The interstitial cells of Cajal (ICC) are located in most parts of the digestive system and they have a specific role in gastro-intestinal motility. Electrophysiological experiments on isolated ICC demonstrate that they act as an electrical pacemaker generating rhythmic electric activity36,37; and that they transmit this signal to the smooth muscle.38 Networks of ICC interconnect through gap junctions and function as preferential conductors of electrical activity. Both roles have already been attributed to ‘ICC-like’ cells in the upper28 and lower30 urinary tract. The ICC of the gut have also been placed in a central position in the nerve-to-muscle signal transmission, receiving direct neuronal input and transferring it to the smooth muscle cells.39,40
Morphologically, ICC have both myoïd and fibroblast features. Typically, numerous mitochondria, abundant intermediate filaments and the presence of gap junctions characterise ICC.41
ICC contain the tyrosine kinase receptor kit, which is a selective marker for these cells.39 The kit-receptor is located on the plasma membrane and is a receptor for stem cell factor, a growth factor.42 Thus it is possible to identify the ICC by immunohistochemistry, using antibodies directed against the kit-receptor.43 ICC also possess abundant vimentin filaments44 and are interconnected though gap junctions built of Connexin 43 (Cx43).45
Human and rat ICB are also immunoreactive for kit, vimentin and Cx43 antibodies.33,34 Double-labelling confocal microscopy experiments revealed that the ICB were positioned in proximity to nerves in the guinea pig bladder.33 Using electron microscopy in human bladders, Sui et al.34 identified a suburothelial network of interstitial cells interconnected by gap junctions. Wiseman et al.35 found human suburothelial cells with the typical ultrastructural characteristics of myofibroblasts. Close contacts between these cells and unmyelinated axonal varicosities were identified. Our own unpublished electron microscopy observations show close contacts between suburothelial ICB and nerve fibres.
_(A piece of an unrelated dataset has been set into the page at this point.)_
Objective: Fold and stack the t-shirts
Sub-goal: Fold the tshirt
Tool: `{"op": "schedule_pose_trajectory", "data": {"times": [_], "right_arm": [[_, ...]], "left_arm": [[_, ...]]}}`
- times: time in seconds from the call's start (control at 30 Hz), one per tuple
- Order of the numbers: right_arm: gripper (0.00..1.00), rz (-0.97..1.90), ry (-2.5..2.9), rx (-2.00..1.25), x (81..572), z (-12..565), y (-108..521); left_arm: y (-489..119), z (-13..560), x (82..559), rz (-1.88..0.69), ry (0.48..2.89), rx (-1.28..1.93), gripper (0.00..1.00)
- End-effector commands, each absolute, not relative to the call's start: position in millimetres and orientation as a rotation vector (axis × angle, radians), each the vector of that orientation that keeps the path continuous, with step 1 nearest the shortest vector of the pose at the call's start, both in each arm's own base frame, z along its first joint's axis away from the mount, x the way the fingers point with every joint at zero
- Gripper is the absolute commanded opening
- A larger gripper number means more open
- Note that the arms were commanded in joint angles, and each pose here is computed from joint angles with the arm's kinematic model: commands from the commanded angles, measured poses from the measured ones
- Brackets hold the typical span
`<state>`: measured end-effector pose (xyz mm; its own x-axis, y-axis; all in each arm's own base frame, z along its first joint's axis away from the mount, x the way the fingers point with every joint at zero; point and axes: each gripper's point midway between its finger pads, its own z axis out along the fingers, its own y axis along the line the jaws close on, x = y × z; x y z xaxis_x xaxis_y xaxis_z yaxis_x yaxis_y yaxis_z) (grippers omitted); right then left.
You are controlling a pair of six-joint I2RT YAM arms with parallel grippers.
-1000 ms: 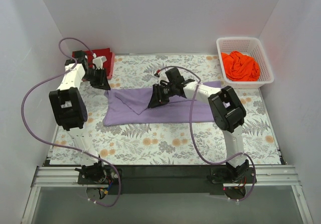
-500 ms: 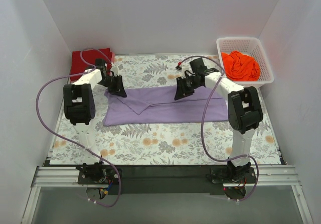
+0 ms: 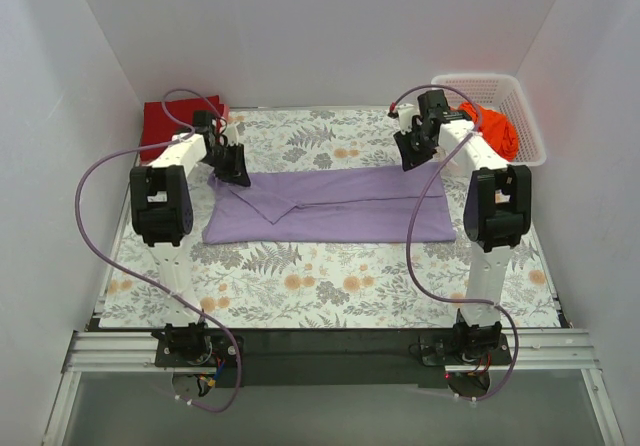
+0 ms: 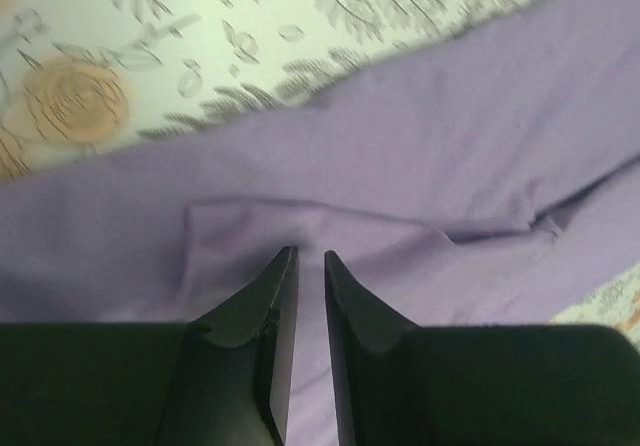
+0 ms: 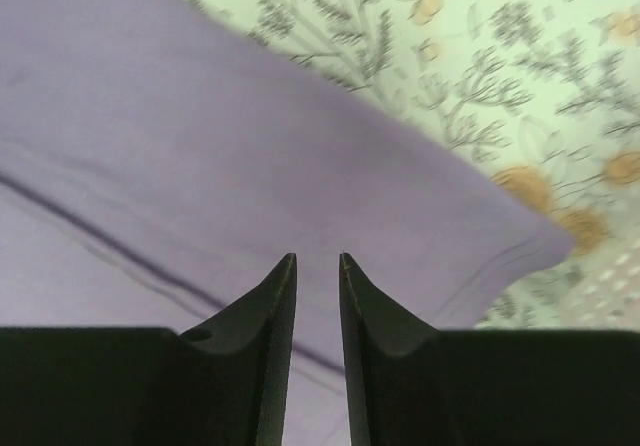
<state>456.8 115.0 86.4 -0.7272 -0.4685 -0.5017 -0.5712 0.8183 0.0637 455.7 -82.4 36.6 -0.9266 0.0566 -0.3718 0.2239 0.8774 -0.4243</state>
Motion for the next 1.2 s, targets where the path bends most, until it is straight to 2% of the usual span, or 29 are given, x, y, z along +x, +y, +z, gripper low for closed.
{"op": "schedule_pose_trajectory", "data": {"times": [0.0,0.13,0.27,0.43,0.63,0.77,0.97,1.1,1.13,1.17], "right_arm": [[0.3,0.099,2.514,-0.883,478.0,84.0,95.9],[0.29,0.011,2.581,-0.935,478.9,58.8,82.3],[0.29,-0.084,2.627,-0.971,469.6,45.3,67.4],[0.25,-0.193,2.695,-1.048,447.2,27.2,46.8],[0.22,-0.165,2.757,-1.104,394.9,18.8,35.6],[0.22,-0.099,2.813,-1.128,338.8,17.4,31.6],[0.24,0.06,2.824,-1.146,263.9,34.0,35.5],[0.26,0.076,2.754,-1.129,258.2,56.0,39.1],[0.27,0.056,2.737,-1.122,263.5,62.2,38.0],[0.27,0.043,2.721,-1.127,266.9,65.4,37.5]], "left_arm": [[-90.6,97.5,445.6,-0.609,2.584,0.286,0.16],[-88.6,108.6,413.6,-0.526,2.606,0.261,0.17],[-83.7,96.8,386.1,-0.475,2.666,0.218,0.11],[-79.4,79.9,361.1,-0.444,2.736,0.183,0.09],[-85.1,73.4,348.9,-0.422,2.758,0.202,0.08],[-88.5,53.2,343.7,-0.362,2.809,0.233,0.08],[-95.1,19.0,383.2,-0.307,2.832,0.248,0.06],[-109.1,-12.4,431.9,-0.29,2.836,0.295,0.05],[-115.4,3.3,465.3,-0.279,2.757,0.322,0.05],[-122.5,4.0,479.2,-0.276,2.735,0.345,0.05]]}}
Since the interstitial cells of the bladder are comparable to the interstitial cells of the gut from an immunohistochemical and morphological point of view, their functions could also be similar. Using Calcium imaging techniques, McCloskey et al.33 described a spontaneous activation of interstitial cells obtained from guinea pig detrusor. This suggests that the ICB may have a pacemaker function, as previously demonstrated for interstitial cells of the urethra30 and of the prostate.31
Hashitani et al.46 reported that spontaneous calcium waves originated along the boundary of guinea pig detrusor smooth muscle cells and propagated through the muscle via gap junctions. The interstitial cells of the detrusor could be these pacemaker cells as they are located in the fibromuscular stroma adjacent to the detrusor and are forming a functional syncitium interconnected with gap junctions.
Recent reports have shown that the ICB respond to application of neurotransmitters, firing calcium waves when stimulated by carbachol33 or ATP.47 Combining this with the knowledge that the suburothelial ICB are in close contact with the suburothelial nerves, it may be that the ICB are the target of neurotransmitters released by the nerve endings.
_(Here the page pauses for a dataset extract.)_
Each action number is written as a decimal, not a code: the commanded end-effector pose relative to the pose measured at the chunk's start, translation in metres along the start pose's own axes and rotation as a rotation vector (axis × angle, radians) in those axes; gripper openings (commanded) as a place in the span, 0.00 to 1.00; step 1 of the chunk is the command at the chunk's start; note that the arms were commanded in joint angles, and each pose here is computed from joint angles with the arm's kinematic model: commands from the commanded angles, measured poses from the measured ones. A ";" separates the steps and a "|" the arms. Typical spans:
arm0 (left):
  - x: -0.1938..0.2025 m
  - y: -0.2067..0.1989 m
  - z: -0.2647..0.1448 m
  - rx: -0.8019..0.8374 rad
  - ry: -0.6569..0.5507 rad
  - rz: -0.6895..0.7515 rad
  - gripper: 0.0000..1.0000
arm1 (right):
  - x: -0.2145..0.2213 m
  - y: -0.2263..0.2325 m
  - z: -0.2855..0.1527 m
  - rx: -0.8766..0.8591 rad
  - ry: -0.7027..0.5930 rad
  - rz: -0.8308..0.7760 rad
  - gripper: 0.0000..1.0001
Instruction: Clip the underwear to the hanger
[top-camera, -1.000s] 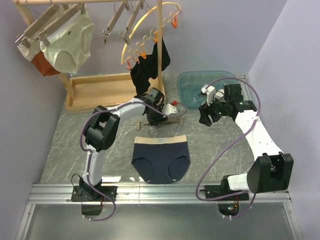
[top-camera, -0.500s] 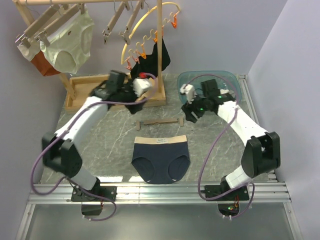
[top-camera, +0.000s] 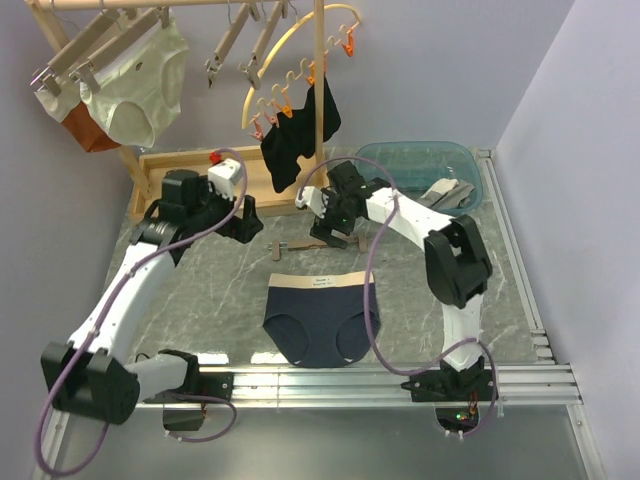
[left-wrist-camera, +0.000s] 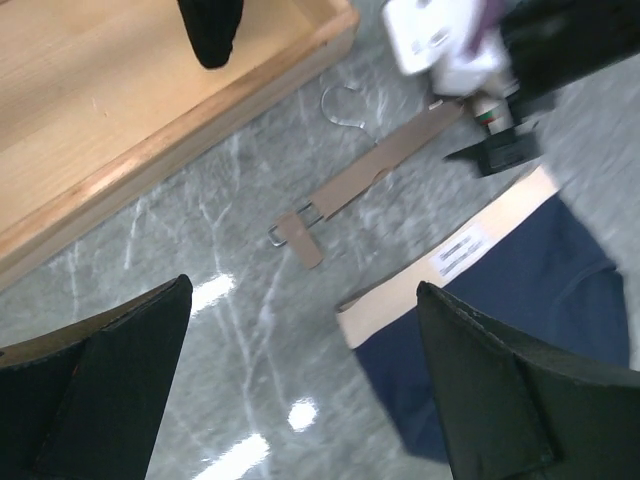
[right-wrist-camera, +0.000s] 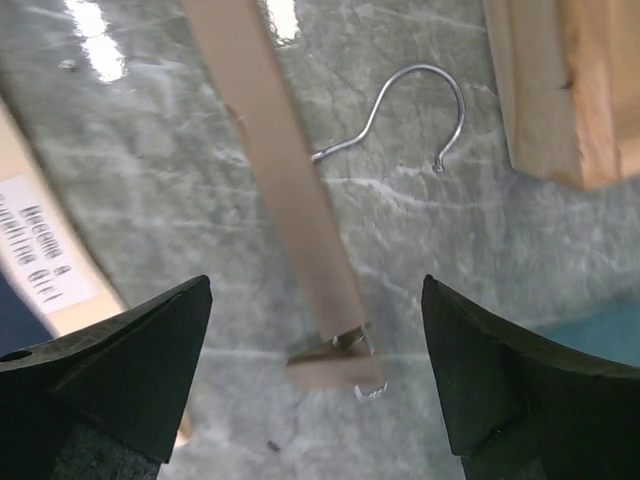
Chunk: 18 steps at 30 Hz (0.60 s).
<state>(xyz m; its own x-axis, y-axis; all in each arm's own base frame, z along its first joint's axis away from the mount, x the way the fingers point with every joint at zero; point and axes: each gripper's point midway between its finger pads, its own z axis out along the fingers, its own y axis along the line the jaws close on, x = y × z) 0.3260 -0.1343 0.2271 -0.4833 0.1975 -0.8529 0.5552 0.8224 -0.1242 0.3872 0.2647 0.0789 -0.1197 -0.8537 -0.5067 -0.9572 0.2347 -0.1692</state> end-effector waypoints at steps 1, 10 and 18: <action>-0.021 -0.010 -0.011 0.023 -0.131 -0.134 0.99 | -0.008 -0.011 0.004 -0.009 -0.002 -0.047 0.92; -0.026 -0.018 -0.021 0.053 -0.222 -0.181 0.99 | -0.003 -0.012 0.036 -0.030 0.020 -0.074 0.83; -0.002 -0.008 -0.002 0.059 -0.046 -0.206 0.99 | 0.005 -0.005 0.048 -0.065 0.055 -0.099 0.72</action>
<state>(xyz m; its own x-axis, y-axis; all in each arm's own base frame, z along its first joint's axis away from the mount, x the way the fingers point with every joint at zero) 0.3231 -0.1403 0.2223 -0.5565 -0.0018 -0.8309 0.4756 0.8193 -0.3203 0.4001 0.2725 0.0283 -0.0800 -0.8956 -0.4375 -0.9790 0.1531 -0.1345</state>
We hypothesise that the suburothelial network of interstitial cells of the bladder, functions as a sensing network, receiving information from the urothelium and from the efferent nerve and modulating afferent bladder innervation.
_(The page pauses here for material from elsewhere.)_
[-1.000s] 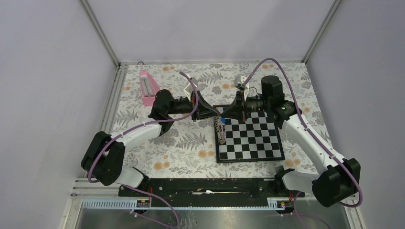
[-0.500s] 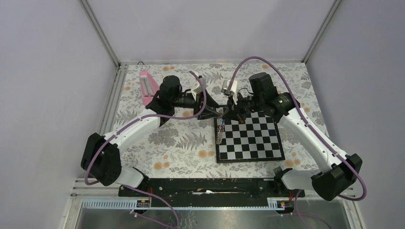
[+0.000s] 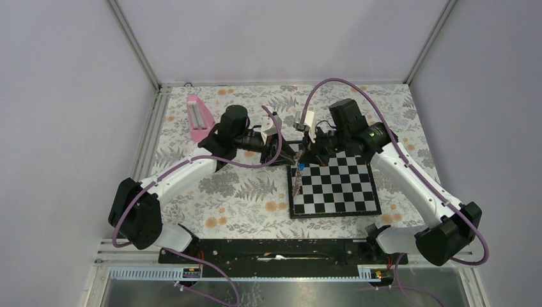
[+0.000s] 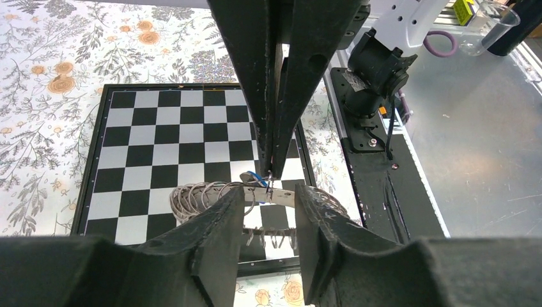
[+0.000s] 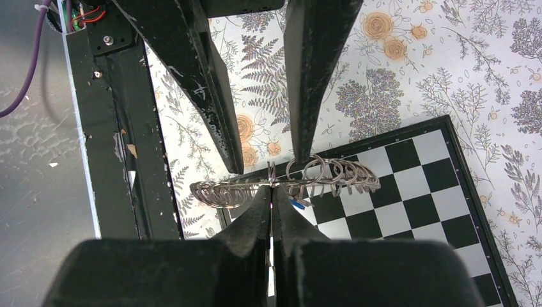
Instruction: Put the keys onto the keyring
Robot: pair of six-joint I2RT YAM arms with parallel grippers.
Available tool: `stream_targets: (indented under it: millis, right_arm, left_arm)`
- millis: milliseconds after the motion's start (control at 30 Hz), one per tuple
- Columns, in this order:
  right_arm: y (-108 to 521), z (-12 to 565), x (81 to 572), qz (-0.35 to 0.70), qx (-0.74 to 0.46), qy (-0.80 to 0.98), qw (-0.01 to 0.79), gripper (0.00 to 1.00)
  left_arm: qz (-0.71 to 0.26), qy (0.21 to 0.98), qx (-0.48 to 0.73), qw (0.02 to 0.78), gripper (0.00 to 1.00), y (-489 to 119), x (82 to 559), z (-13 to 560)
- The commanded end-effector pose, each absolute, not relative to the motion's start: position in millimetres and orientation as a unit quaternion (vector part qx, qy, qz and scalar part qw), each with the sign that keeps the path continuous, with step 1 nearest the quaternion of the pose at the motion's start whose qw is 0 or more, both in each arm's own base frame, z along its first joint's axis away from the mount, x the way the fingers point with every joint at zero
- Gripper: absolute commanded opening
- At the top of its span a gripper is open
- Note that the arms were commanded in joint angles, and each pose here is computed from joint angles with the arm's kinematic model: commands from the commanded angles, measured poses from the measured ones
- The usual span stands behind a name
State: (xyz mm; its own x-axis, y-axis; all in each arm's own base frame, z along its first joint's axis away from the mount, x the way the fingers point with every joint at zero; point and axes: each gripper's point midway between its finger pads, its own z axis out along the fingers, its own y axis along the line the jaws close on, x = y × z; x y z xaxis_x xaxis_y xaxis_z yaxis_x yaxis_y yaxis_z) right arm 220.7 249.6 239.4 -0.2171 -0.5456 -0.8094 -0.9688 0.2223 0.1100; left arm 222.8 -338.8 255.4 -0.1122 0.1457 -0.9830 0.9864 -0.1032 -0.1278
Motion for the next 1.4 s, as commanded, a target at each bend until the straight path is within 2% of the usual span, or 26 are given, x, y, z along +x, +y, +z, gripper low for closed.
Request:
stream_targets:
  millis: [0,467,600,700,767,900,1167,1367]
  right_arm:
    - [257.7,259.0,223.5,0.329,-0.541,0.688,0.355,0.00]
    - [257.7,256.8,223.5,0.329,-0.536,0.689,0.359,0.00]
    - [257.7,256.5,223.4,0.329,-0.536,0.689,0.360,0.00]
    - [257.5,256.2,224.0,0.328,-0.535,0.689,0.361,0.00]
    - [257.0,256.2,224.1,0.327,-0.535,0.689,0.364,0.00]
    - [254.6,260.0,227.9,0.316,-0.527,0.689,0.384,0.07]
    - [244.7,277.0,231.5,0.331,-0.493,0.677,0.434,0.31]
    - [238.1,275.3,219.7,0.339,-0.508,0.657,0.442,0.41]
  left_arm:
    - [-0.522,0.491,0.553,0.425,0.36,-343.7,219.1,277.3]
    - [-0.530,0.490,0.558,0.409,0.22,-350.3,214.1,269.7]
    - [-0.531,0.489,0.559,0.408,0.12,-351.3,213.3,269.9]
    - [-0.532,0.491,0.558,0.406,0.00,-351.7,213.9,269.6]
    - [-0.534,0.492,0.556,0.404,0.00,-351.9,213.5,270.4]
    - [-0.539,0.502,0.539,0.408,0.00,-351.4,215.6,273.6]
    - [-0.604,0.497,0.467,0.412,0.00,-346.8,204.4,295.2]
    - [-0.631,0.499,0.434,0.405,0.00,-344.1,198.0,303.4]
The detrusor network of interstitial cells might play a role in electrical pacemaking, in electrical coupling and in neuromodulation. The vanilloid-cannabinoid system could regulate the tone of the detrusor.
Overactive bladder disease could result from an imbalance in the vanilloid-cannabinoid system, from an aberrant pacemaker signal generated by the interstitial cells, from an improper electrical coupling between the interstitial cells or from an aberrant modulation of neurotransmission by the interstitial cells of the bladder. Further functional research will clarify the role of these cells in the pathophysiology of bladder overactivity.